Morphological studies and X-Ray Diffraction:
The images of samples also reveal the clusters and aggregation of nano silica particles, which were mentioned in Figure 1. In Figure 1(a) The white particles represent the presence of nano silica particles [28]. The images were captured on broken specimens of flexural test, the behavior crack was quite evident from the boundaries of white regions of nano silica particles. Sintering time was also found to be a major influencing factor in achieving the crystallinity of the composite [9,29]. The reasons for agglomeration of particles is due to (i) with incremental values of nano silica particles, the similar behavior materials were cohesively attracted in turn formed the clusters of nano silica particles, (ii) The wettability of Al6061 and at AlSi-12wt% nano silica particles during ball milling process was created the agglomerations, though movement of tungsten carbide balls in milling process, (iii) More the wt% of nano silica particles more the volume of nano silica particles, which is dominating the less volume content of Al6061 though at highest wt% of Al6061, as reinforcements taken were in nano size [8,14].
Flexural rigidity: Fracture toughness value of composite was following the trend of incremental with percentage change of 28% for AlSi-12wt% compared with Pure Al6061 samples were represented in figure 13. These incremental values were due to the fracture load bearing behavior of nano silica particles in the matrix of Al6061. Three point bending tests were performed based on a bending moment equation for rectangular specimens applying point loads at mid portion by creating reaction loads at opposite sides of Al6061-Silica composite. As the sample is a mixture of Al6061 and nano silica powders, less indentation was noticed on the loading side at mid portion whereas other surfaces were facing the tensile load. Powders are much elongated during the sintering process, the ductility behavior was quite low compared with the conventional casted piece [30,31].

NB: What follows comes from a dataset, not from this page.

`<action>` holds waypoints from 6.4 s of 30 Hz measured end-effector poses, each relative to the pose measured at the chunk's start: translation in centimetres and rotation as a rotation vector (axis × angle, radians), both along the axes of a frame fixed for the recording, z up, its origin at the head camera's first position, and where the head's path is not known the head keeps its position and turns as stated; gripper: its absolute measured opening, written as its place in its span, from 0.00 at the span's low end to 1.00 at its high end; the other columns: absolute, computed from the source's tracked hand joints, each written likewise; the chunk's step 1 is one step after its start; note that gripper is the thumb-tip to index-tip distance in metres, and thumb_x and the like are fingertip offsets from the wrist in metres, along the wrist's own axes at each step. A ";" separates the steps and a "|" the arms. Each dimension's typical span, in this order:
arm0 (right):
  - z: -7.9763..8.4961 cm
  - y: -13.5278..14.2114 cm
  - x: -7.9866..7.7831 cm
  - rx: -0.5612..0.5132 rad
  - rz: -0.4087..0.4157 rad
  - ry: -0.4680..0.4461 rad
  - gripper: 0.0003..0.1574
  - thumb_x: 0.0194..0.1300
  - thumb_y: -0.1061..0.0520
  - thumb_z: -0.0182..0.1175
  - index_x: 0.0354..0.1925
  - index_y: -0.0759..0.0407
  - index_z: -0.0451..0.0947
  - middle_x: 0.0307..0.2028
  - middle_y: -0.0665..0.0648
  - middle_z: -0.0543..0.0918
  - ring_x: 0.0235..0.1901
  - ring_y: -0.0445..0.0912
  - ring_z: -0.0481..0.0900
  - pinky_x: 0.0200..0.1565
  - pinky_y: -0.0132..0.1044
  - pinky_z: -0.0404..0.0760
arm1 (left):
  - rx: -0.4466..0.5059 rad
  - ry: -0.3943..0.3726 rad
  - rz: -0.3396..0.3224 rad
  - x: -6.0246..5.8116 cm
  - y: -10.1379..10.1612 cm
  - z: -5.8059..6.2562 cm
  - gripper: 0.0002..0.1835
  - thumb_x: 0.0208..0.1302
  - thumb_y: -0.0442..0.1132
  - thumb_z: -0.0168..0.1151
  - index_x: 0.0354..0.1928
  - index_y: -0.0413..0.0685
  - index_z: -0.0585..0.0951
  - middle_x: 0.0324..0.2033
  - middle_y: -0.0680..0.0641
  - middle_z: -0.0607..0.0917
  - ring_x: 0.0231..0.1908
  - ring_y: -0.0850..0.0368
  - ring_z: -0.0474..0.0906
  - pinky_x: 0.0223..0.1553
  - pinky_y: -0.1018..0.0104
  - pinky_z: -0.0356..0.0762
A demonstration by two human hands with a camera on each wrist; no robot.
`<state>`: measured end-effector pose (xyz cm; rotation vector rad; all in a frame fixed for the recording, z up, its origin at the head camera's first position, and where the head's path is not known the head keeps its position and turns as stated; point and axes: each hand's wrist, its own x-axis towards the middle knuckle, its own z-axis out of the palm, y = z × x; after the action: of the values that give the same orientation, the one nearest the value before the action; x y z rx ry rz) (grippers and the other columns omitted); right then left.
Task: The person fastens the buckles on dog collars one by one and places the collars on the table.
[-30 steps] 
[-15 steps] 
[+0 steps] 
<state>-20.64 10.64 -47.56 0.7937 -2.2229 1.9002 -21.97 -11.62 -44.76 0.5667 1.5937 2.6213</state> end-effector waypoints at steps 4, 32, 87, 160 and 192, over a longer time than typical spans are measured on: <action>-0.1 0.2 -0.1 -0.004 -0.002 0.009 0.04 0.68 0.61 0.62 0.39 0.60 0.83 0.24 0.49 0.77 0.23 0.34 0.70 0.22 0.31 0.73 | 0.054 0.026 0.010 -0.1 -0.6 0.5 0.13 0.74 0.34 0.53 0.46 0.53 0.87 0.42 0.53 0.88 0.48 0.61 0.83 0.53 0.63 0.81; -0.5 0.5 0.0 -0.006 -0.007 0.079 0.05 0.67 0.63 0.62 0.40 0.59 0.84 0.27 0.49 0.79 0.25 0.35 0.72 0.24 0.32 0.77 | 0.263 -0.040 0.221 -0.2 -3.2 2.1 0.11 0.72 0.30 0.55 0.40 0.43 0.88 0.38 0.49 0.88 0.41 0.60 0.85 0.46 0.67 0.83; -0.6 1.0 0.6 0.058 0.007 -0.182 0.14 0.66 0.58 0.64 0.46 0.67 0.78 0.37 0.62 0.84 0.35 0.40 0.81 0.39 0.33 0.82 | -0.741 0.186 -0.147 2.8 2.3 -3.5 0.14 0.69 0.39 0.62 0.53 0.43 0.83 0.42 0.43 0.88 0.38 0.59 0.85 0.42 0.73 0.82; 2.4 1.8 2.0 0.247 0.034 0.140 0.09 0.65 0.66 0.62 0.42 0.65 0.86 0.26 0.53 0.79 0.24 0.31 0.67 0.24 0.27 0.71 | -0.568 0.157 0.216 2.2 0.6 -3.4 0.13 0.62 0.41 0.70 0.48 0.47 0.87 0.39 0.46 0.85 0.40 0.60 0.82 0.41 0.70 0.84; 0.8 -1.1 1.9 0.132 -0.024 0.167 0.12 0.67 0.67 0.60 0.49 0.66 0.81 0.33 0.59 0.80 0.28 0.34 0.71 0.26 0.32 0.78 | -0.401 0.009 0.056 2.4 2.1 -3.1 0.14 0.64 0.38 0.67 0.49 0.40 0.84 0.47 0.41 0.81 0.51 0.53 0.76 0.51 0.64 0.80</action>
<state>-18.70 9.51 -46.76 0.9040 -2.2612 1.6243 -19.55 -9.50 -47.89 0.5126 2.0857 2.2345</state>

Strengthening Mechanism: Increasing the values of mechanical properties for Al6061 and nano silica composite was observed in experimental, and those values were theoretically analyzed with Orowan strengthening mechanism. The enhancement of properties was observed due to the obstruction of crack propagation under loading conditions [32–35]. The obstruction of crack was due to the grain refinement and dislocation movement during compaction and sintering process, it implies that Orowan mechanism has effect in this aspect. The improved values of sintered density at ALSi-12 of 11% growth compared with the AlSi-0 composite was noted. The hardness of AlSi-12 was incremental at a percentage of 21 compared with AlSi-0 composite. The sacrificial yield strength of 8% for AlSi-10 was not remarkable with gain of hardness value to 21% when compared with AlSi-0 composite.